[Task description]:
Read the data and repeat it in full, exactly.

[Material provided]:
----------

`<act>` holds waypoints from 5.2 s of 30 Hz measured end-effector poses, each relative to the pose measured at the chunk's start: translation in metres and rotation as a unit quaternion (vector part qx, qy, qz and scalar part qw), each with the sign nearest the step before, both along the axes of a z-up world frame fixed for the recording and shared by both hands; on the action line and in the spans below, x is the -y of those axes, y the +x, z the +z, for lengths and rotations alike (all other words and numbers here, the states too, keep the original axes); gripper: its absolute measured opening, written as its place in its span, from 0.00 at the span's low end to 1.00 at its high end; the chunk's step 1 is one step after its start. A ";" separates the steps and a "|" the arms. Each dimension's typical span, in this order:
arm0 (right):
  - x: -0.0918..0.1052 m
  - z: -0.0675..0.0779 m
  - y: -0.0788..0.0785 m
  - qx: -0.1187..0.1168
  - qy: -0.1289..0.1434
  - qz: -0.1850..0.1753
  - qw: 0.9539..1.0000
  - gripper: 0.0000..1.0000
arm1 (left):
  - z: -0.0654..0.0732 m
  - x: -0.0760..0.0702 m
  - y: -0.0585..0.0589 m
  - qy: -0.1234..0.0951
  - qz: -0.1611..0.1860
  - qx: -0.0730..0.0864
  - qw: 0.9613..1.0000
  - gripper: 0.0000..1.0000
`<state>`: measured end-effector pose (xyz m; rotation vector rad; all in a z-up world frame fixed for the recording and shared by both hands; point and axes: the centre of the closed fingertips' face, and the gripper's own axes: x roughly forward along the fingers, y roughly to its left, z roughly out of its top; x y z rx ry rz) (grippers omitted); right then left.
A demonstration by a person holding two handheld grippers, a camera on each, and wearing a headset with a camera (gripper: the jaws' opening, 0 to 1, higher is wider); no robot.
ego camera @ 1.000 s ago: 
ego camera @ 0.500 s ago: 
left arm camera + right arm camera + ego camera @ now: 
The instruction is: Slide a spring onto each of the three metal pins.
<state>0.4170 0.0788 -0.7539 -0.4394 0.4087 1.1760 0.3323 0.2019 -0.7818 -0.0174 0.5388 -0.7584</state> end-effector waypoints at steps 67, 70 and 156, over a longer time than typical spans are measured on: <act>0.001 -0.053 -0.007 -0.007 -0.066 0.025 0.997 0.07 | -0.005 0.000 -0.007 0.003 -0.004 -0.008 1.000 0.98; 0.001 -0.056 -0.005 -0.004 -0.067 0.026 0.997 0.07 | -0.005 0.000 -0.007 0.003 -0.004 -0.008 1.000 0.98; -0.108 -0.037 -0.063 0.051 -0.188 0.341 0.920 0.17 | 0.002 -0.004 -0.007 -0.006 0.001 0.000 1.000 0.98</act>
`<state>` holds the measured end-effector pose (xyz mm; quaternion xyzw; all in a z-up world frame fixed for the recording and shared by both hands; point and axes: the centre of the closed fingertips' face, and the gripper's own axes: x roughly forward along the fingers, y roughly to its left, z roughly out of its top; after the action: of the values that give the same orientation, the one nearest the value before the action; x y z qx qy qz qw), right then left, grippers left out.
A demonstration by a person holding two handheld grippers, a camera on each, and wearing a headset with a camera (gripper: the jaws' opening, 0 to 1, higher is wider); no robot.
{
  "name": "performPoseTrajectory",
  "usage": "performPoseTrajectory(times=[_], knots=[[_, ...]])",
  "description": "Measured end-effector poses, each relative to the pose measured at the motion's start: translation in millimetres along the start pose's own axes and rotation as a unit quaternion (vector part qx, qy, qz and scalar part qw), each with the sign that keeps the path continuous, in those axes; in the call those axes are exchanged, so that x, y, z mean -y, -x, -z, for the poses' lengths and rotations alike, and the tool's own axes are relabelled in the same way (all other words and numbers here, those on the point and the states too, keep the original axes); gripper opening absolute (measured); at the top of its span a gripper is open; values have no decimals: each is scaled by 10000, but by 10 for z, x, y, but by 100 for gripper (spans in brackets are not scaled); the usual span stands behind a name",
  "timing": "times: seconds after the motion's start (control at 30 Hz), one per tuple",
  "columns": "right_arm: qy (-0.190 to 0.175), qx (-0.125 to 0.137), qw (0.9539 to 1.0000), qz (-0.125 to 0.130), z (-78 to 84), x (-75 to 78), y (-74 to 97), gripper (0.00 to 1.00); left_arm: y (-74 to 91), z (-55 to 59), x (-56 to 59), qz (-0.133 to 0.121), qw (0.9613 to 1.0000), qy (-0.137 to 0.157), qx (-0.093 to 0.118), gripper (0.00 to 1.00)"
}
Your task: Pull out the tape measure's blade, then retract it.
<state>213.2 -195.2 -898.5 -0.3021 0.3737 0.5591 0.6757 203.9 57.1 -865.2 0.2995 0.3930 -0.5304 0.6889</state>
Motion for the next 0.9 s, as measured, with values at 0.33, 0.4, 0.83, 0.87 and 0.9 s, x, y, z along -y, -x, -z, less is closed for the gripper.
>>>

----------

[Solution for this problem]:
`<act>` holds waypoints from 5.2 s of 30 Hz measured end-effector poses, each relative to the pose measured at the chunk's start: translation in metres and rotation as a unit quaternion (vector part qx, qy, qz and scalar part qw), each with the sign nearest the step before, both along the axes of a z-up world frame fixed for the recording and shared by both hands; on the action line and in the spans below, x is the -y of those axes, y the +x, z the +z, for lengths and rotations alike (all other words and numbers here, the states too, keep the original axes); gripper: its absolute measured opening, written as its place in its span, from 0.00 at the span's low end to 1.00 at its high end; the chunk's step 1 is one step after its start. A ";" separates the steps and a "|" the arms. Each dimension's typical span, in this order:
arm0 (right):
  - x: -0.0918..0.1052 m
  - z: -0.0675..0.0779 m
  - y: -0.0788..0.0785 m
  - qx: -0.1187..0.1168
  - qy: -0.1289..0.1434
  - qz: -0.1850..0.1753
  - qw: 0.9539..1.0000
  - gripper: 0.0000..1.0000
arm1 (left):
  - z: -0.0654..0.0732 m
  - x: -0.0760..0.0702 m
  - y: -0.0585..0.0589 m
  - qy: -0.1234..0.0951
  - qz: -0.1611..0.1860
  - qx: -0.0730..0.0864
  - qw: 0.9613..1.0000
  - gripper: 0.0000..1.0000
`<state>`: measured end-effector pose (xyz m; rotation vector rad; all in a z-up world frame fixed for the recording and shared by both hands; point and axes: the centre of the closed fingertips' face, and the gripper's own axes: x roughly forward along the fingers, y roughly to its left, z roughly out of its top; x y z rx ry rz) (grippers omitted); right then left.
A demonstration by a person holding two handheld grippers, a camera on each, and wearing a headset with a camera (gripper: the jaws' opening, 0 to 1, higher is wider); no robot.
ego camera @ 1.000 s ago: 
ego camera @ 0.500 s ago: 
left arm camera + right arm camera + ego camera @ now: 
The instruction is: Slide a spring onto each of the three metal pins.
<state>0.4170 0.0788 -0.7539 -0.4394 0.4087 1.1760 0.3323 0.2019 -0.7818 -0.0174 0.5388 -0.7584</state> end-effector waypoints at steps 67, 70 and 156, over a longer time than typical spans are measured on: <act>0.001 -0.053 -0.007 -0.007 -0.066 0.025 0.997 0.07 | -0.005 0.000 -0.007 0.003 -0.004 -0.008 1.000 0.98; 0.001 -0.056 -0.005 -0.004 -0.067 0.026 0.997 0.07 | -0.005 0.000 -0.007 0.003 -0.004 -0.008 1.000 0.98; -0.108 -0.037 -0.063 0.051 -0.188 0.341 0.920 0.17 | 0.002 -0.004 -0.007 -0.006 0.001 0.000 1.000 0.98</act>
`<state>` holds the measured end-effector pose (xyz mm; quaternion xyzw; all in a z-up world frame fixed for the recording and shared by both hands; point and axes: the centre of the closed fingertips' face, and the gripper's own axes: x roughly forward along the fingers, y roughly to its left, z roughly out of its top; after the action: of the values that give the same orientation, the one nearest the value before the action; x y z qx qy qz qw), right then left, grippers left out.
A demonstration by a person holding two handheld grippers, a camera on each, and wearing a headset with a camera (gripper: the jaws' opening, 0 to 1, higher is wider); no robot.
{
  "name": "performPoseTrajectory",
  "usage": "performPoseTrajectory(times=[_], knots=[[_, ...]])",
  "description": "Measured end-effector poses, each relative to the pose measured at the motion's start: translation in millimetres along the start pose's own axes and rotation as a unit quaternion (vector part qx, qy, qz and scalar part qw), each with the sign that keeps the path continuous, in those axes; in the call those axes are exchanged, so that x, y, z mean -y, -x, -z, for the poses' lengths and rotations alike, and the tool's own axes are relabelled in the same way (all other words and numbers here, those on the point and the states too, keep the original axes); gripper opening absolute (measured); at the top of its span a gripper is open; values have no decimals: each is scaled by 10000, but by 10 for z, x, y, but by 100 for gripper (spans in brackets are not scaled); the usual span stands behind a name",
  "timing": "times: seconds after the motion's start (control at 30 Hz), one per tuple",
  "columns": "right_arm: qy (-0.190 to 0.175), qx (-0.125 to 0.137), qw (0.9539 to 1.0000), qz (-0.125 to 0.130), z (-78 to 84), x (-75 to 78), y (-74 to 97), gripper (0.00 to 1.00); left_arm: y (-74 to 91), z (-55 to 59), x (-56 to 59), qz (-0.133 to 0.121), qw (0.9613 to 1.0000), qy (-0.137 to 0.157), qx (-0.093 to 0.118), gripper (0.00 to 1.00)"
}
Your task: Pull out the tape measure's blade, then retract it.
<state>213.2 -195.2 -898.5 -0.3021 0.3737 0.5591 0.6757 203.9 57.1 -865.2 0.2995 0.3930 -0.5304 0.6889</state>
Motion for the next 0.9 s, as measured, with values at 0.33, 0.4, 0.83, 0.87 and 0.9 s, x, y, z along -y, -x, -z, less is closed for the gripper.
>>>

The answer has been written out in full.